A margin call occurs when the equity in your trading
account falls below the required margin level to
maintain your open positions. At CKTradingFx , when
your account reaches a certain threshold close to
the margin requirement, our system will
automatically issue a margin call, to either deposit
additional funds to cover the shortfall or close out
some of your positions.
Can I trade on mobile devices with CKTradingFx ?
Yes, CKTradingFx offers a mobile version of its
trading platform, allowing traders to access the
markets and manage their positions conveniently from
their smartphones or tablets. The CKTradingFx mobile
app is available for download on both iOS and
Android devices.
What are the available trading platforms on
CKTradingFx ?
CKTradingFx offers two trading platforms:
-
Webtrader: A web-based platform accessible from
any internet browser, offering a user-friendly
interface and a wide range of trading tools and
features.
-
CKTradingFx mobile app: A mobile application
providing on-the-go access to the markets,
real-time quotes, and account management
capabilities.
How can I access market analysis and research tools
on CKTradingFx ?
CKTradingFx provides comprehensive market analysis
and research tools directly within its trading
platforms.

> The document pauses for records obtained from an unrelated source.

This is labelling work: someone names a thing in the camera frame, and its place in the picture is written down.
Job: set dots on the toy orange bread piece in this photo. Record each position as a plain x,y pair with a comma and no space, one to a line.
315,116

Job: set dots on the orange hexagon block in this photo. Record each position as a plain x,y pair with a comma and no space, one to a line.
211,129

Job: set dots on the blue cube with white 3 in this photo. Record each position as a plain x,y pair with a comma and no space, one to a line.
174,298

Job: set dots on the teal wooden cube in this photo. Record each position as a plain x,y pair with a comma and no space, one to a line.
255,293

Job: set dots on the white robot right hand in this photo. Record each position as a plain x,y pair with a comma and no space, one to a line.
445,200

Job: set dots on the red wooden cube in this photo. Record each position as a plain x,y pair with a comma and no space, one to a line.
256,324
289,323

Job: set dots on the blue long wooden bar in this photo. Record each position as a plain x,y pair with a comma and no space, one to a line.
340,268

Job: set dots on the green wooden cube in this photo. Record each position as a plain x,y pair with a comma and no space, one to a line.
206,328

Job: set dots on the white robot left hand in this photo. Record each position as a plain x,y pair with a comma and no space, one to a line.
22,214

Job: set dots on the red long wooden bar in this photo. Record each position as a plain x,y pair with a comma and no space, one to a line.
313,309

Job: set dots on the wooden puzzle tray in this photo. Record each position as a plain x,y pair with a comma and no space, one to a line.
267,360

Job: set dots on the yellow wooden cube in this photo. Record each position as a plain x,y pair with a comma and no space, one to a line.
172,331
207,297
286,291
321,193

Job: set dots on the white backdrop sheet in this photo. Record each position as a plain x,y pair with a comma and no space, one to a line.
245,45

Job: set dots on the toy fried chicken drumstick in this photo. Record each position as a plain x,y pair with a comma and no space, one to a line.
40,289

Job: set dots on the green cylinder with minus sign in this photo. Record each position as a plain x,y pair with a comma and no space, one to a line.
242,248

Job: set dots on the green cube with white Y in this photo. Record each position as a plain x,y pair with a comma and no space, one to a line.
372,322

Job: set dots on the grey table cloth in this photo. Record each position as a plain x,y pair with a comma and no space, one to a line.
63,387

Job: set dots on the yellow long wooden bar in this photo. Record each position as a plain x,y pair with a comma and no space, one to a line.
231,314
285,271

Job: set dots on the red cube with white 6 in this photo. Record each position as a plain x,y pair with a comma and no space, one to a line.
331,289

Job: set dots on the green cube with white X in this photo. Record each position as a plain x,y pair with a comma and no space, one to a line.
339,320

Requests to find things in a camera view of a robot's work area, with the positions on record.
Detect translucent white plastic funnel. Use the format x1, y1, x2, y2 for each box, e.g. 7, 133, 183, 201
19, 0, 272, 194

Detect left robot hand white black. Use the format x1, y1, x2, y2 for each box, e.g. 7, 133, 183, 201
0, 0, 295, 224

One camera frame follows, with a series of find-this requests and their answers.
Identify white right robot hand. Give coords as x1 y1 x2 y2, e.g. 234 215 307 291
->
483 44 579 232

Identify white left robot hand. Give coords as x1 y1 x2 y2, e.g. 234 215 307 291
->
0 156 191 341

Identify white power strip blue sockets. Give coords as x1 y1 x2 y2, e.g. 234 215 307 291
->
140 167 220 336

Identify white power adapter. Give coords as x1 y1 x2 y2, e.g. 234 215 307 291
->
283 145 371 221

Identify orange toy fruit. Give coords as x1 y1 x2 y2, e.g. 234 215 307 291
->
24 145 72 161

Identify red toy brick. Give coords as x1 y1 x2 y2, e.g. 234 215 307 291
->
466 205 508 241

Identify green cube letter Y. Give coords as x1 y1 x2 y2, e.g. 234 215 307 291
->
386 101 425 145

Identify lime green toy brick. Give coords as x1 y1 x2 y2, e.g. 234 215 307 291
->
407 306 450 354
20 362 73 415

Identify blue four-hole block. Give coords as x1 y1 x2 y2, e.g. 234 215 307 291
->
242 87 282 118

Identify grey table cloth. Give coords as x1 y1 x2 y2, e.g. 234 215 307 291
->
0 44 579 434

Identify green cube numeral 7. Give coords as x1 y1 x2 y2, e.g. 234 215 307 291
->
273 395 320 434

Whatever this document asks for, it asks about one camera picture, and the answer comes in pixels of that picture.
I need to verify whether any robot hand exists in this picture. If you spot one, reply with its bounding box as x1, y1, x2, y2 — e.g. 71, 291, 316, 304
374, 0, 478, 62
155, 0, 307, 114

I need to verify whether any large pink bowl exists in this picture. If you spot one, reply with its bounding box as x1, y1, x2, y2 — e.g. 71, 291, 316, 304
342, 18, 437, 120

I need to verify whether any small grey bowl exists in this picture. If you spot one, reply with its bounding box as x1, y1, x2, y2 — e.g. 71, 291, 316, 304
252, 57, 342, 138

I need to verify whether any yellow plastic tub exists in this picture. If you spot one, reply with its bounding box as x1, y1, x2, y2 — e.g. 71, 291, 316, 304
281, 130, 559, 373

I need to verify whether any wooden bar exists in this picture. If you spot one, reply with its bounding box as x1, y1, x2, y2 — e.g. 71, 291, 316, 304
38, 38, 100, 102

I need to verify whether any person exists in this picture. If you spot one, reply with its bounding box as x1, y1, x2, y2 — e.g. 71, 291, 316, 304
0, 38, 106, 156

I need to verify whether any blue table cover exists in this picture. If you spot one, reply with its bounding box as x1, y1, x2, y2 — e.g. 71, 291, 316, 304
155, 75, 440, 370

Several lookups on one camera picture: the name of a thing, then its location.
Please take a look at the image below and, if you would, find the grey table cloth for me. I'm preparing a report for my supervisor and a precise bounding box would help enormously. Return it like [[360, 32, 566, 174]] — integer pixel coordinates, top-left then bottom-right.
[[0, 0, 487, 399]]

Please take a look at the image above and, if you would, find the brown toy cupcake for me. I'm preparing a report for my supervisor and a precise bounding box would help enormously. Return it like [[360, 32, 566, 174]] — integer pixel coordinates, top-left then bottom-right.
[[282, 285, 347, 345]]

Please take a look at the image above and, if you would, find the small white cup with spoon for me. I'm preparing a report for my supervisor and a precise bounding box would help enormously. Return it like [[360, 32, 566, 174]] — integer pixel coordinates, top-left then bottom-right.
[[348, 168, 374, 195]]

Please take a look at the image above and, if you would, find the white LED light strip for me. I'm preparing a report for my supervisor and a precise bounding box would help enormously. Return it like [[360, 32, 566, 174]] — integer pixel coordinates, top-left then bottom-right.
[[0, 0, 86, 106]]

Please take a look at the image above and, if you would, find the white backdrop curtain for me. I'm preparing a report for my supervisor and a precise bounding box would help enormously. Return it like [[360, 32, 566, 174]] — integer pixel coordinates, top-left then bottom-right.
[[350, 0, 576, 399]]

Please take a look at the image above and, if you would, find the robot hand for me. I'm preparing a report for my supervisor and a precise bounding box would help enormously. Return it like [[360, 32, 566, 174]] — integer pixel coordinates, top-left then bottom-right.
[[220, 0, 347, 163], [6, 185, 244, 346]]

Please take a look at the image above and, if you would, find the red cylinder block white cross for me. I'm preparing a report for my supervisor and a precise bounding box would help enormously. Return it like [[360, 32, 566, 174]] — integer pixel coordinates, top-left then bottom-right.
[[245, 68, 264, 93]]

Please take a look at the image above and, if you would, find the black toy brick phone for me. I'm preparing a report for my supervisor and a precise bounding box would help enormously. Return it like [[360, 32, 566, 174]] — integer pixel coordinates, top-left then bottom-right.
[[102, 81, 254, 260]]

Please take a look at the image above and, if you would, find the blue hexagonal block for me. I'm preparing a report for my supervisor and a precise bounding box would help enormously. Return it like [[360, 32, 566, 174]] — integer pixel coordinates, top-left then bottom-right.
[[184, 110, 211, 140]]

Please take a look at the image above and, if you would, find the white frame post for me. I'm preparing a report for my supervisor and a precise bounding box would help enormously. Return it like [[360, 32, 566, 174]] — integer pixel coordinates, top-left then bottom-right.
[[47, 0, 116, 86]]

Traders have access to a variety of tools
for both fundamental and technical analysis,
including:
- Economic calendars
- Price charts
- Technical indicators
- Market news and analysis
What is a Pip?
A Pip, short for 'percentage in point' or 'price
interest point,' is a standardized unit of
measurement used in forex trading to quantify
changes in exchange rates. It represents the
smallest price movement in a currency pair,
typically equivalent to one basis point, or 0.0001
for most currency pairs. Pips are crucial for
calculating profits and losses in forex trading and
help traders determine the value of their trades
relative to changes in exchange rates.
What is volatility?
Volatility refers to the degree of variation in the
price of an asset over a period of time. It measures
the rate and magnitude of price fluctuations,
indicating the level of risk associated with an
investment. High volatility suggests that the price
of an asset can change rapidly and unpredictably,
increasing the potential for both profit and loss.